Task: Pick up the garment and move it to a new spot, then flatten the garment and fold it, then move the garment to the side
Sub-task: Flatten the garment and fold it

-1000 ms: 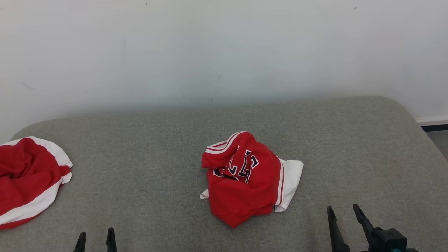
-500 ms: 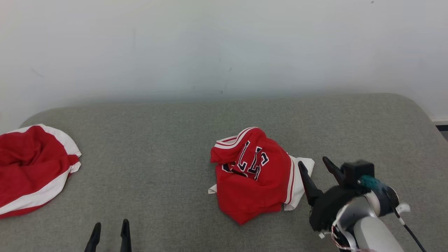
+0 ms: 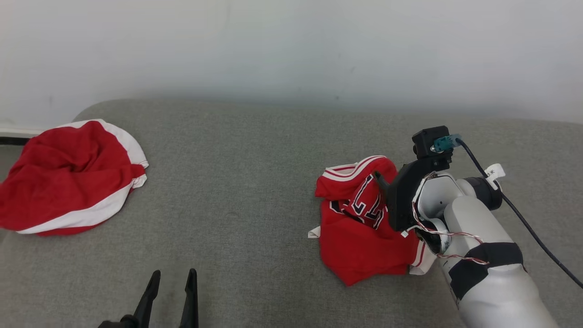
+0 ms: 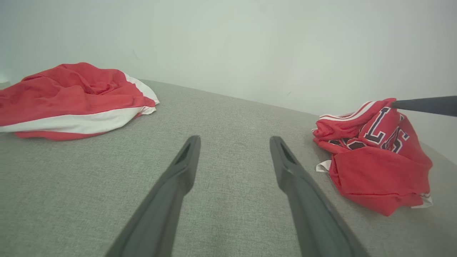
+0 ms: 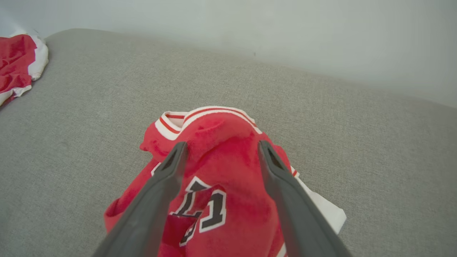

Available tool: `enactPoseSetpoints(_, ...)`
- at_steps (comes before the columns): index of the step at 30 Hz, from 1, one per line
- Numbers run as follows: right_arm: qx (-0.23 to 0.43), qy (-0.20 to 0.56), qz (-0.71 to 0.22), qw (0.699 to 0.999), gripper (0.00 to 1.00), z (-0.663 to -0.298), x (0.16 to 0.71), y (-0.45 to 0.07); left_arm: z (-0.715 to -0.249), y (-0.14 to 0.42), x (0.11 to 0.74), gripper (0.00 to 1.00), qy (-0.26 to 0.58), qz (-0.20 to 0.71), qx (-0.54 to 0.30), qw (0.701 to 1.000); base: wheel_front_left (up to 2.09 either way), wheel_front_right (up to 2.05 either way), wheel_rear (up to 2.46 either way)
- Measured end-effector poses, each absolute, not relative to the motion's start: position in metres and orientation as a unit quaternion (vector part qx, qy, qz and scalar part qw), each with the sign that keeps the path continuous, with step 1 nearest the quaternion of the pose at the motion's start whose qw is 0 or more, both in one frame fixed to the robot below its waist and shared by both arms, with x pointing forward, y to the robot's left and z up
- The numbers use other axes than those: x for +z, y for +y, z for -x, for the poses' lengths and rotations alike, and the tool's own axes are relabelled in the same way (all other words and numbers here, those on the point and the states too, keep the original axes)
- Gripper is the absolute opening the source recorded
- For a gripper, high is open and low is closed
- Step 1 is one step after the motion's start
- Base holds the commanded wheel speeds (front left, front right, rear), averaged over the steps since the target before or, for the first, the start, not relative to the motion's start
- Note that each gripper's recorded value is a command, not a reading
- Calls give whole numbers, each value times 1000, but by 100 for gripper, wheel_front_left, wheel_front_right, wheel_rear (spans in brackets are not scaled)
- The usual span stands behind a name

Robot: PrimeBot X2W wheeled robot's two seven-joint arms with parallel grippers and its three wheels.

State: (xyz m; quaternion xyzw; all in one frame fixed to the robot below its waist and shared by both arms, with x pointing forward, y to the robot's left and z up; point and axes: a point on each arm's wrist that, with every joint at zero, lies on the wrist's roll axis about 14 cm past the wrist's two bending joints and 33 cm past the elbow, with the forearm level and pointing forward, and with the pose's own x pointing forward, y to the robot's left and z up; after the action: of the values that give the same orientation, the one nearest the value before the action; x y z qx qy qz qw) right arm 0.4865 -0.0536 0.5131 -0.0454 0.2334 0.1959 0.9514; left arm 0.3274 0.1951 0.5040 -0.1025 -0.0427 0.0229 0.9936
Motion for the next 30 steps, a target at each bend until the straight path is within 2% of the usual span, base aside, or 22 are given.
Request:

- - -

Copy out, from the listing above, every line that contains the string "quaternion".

SOLVED EXERCISE »
- Measured end-effector poses, each absolute, not relative to the motion's start: position in metres and orientation as a unit quaternion (vector part qx, qy, qz and scalar part qw), each with the sign that keeps the path continuous, with step 1 nearest the quaternion of the pose at the motion's start whose qw is 0 or more, both in one frame fixed to the robot below its waist and shared by both arms, with x pointing forward, y to the robot's left and z up
State: (xyz m; quaternion xyzw; all in one frame fixed to the robot below its waist and shared by both arms, with x pointing forward, y to the robot's left and z up; point and axes: a point on each arm's wrist that, with every joint at zero, lies on the wrist's roll axis about 14 cm past the wrist's two bending joints and 33 cm past the elbow, with the forearm level and pointing forward, and with the pose's own x pointing forward, y to the robot's left and z up; after the action: of the values that give the same orientation, the one nearest the value before the action; x y z qx qy qz qw) right arm 0.4865 -0.0536 0.5131 -0.0454 0.2334 0.1959 0.9514; left arm 0.3274 0.1951 0.5040 -0.1025 -0.0427 0.0229 0.9936

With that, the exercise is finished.